*** INFORMATION ***

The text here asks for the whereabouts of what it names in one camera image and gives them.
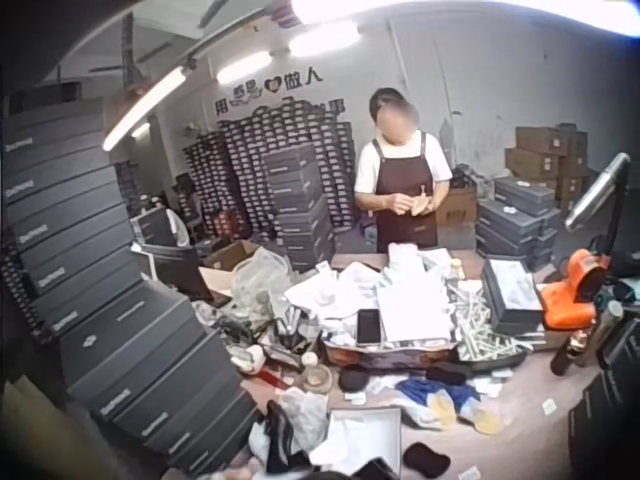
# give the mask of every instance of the sock
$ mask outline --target sock
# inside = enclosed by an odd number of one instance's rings
[[[451,465],[449,457],[434,452],[424,443],[414,443],[407,448],[402,461],[408,468],[420,472],[425,478],[438,478]]]
[[[338,377],[338,386],[345,393],[358,393],[366,388],[369,378],[371,375],[358,367],[345,367]]]
[[[464,385],[469,379],[469,368],[453,363],[438,363],[427,368],[425,377],[447,385]]]

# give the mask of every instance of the woman
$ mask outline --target woman
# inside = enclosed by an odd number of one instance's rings
[[[415,108],[393,88],[369,102],[376,138],[362,150],[356,204],[377,213],[378,253],[390,243],[438,244],[435,211],[449,193],[451,169],[438,140],[418,130]]]

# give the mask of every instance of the clear plastic bag
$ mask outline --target clear plastic bag
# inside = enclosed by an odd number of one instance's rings
[[[291,453],[310,452],[322,443],[329,425],[328,397],[292,387],[280,395],[278,403],[293,425]]]
[[[238,308],[251,321],[283,315],[284,311],[280,310],[286,306],[280,306],[277,300],[283,298],[291,286],[289,273],[289,264],[284,258],[259,248],[253,257],[233,269],[231,293]]]

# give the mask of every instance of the ceiling light
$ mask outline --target ceiling light
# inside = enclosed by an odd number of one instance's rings
[[[176,67],[158,83],[145,93],[111,129],[102,148],[111,151],[116,144],[131,130],[144,116],[146,116],[167,95],[178,88],[187,79],[189,70],[184,67]]]
[[[605,0],[492,0],[533,8],[586,23],[592,27],[629,37],[640,37],[640,13],[628,1]]]
[[[353,22],[334,22],[322,25],[297,36],[289,43],[294,57],[308,57],[353,45],[360,34]]]
[[[326,22],[354,13],[419,0],[291,0],[293,12],[302,23]]]
[[[232,63],[218,73],[218,81],[223,85],[235,82],[242,77],[256,73],[271,63],[273,58],[269,52],[258,52]]]
[[[138,138],[139,136],[147,133],[149,131],[149,122],[144,122],[138,128],[136,128],[133,132],[131,132],[131,136],[133,138]]]
[[[640,13],[631,0],[489,0],[532,8],[629,37],[640,37]],[[326,22],[359,12],[401,3],[440,3],[444,0],[291,0],[302,23]]]

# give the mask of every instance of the black cloth
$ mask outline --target black cloth
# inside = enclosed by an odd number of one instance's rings
[[[402,456],[406,467],[420,472],[425,478],[438,478],[451,466],[451,459],[436,453],[424,443],[414,443]]]

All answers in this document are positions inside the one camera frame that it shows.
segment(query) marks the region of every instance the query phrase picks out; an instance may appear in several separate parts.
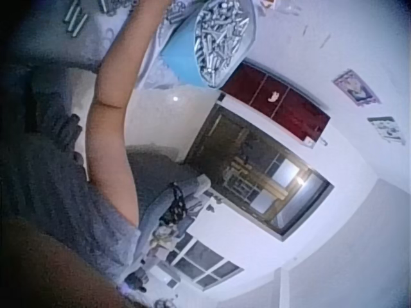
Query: ceiling light
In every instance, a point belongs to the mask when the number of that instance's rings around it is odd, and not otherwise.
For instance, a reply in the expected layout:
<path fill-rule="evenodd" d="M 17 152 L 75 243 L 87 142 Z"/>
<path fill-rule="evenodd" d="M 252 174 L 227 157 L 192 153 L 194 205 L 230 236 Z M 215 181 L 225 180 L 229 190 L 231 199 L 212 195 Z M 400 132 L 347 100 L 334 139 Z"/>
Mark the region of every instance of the ceiling light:
<path fill-rule="evenodd" d="M 297 177 L 297 182 L 298 182 L 298 184 L 300 184 L 300 185 L 304 185 L 306 182 L 302 179 L 302 178 L 300 178 L 299 176 Z"/>

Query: person
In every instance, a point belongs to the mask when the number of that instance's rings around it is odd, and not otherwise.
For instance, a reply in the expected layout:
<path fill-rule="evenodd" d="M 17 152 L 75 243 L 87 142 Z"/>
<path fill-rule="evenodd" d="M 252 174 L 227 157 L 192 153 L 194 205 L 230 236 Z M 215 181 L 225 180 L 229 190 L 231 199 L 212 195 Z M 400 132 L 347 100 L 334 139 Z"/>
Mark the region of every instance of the person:
<path fill-rule="evenodd" d="M 111 307 L 124 305 L 106 281 L 116 281 L 130 265 L 139 237 L 125 114 L 147 47 L 170 4 L 140 0 L 101 63 L 86 127 L 89 181 L 74 152 L 79 118 L 53 112 L 61 107 L 50 97 L 37 105 L 24 131 L 2 132 L 1 265 L 8 270 L 1 276 L 14 300 L 27 290 L 29 298 L 62 307 L 100 307 L 96 303 L 105 300 Z"/>

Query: red cabinet
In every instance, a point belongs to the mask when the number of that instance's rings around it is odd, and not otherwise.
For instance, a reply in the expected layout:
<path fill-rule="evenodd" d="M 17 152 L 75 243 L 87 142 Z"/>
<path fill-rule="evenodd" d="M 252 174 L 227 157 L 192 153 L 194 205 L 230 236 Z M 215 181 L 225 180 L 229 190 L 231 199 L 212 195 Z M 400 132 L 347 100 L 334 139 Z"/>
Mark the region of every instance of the red cabinet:
<path fill-rule="evenodd" d="M 272 119 L 301 140 L 317 141 L 329 116 L 310 100 L 290 89 Z"/>
<path fill-rule="evenodd" d="M 267 76 L 250 105 L 267 117 L 272 117 L 287 90 L 287 85 Z"/>
<path fill-rule="evenodd" d="M 249 104 L 305 141 L 318 141 L 329 121 L 316 104 L 291 86 L 247 63 L 242 63 L 222 90 Z"/>
<path fill-rule="evenodd" d="M 267 74 L 247 64 L 240 64 L 222 90 L 249 104 Z"/>

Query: metal bolt
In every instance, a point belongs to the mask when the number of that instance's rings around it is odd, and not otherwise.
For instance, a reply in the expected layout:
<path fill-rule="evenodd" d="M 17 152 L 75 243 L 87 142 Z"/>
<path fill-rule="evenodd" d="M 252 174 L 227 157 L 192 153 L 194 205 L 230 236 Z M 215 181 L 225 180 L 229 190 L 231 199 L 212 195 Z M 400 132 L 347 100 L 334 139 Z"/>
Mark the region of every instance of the metal bolt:
<path fill-rule="evenodd" d="M 195 56 L 203 79 L 216 86 L 230 67 L 250 18 L 238 0 L 209 0 L 197 17 Z"/>

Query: picture on wall
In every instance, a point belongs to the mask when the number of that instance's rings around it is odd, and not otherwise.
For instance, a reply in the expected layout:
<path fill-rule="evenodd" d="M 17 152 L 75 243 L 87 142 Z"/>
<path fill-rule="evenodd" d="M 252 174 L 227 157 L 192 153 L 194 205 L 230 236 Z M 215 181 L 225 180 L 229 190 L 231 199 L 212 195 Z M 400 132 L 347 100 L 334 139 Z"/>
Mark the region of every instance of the picture on wall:
<path fill-rule="evenodd" d="M 333 83 L 357 106 L 381 103 L 370 87 L 352 69 L 337 77 Z"/>
<path fill-rule="evenodd" d="M 405 139 L 393 117 L 369 117 L 368 121 L 386 141 L 399 142 L 402 145 L 405 144 Z"/>

***

PROBLEM:
Each line above from the one with "# give the mask of every instance of the clear" up to and including the one with "--target ceiling light" must be set down exactly, and no line outside that span may appear.

OUTPUT BELOW:
# give the mask of every instance of the clear plastic bag
$ mask outline --target clear plastic bag
# inside = enclosed by an odd number of one instance's rings
[[[291,453],[310,452],[322,443],[329,425],[328,397],[292,387],[280,395],[278,403],[293,425]]]
[[[238,308],[251,321],[283,315],[284,311],[280,310],[286,306],[280,306],[277,300],[283,298],[291,286],[289,273],[289,264],[284,258],[259,248],[253,257],[233,269],[231,293]]]

# give the mask of every instance of the ceiling light
$ mask outline --target ceiling light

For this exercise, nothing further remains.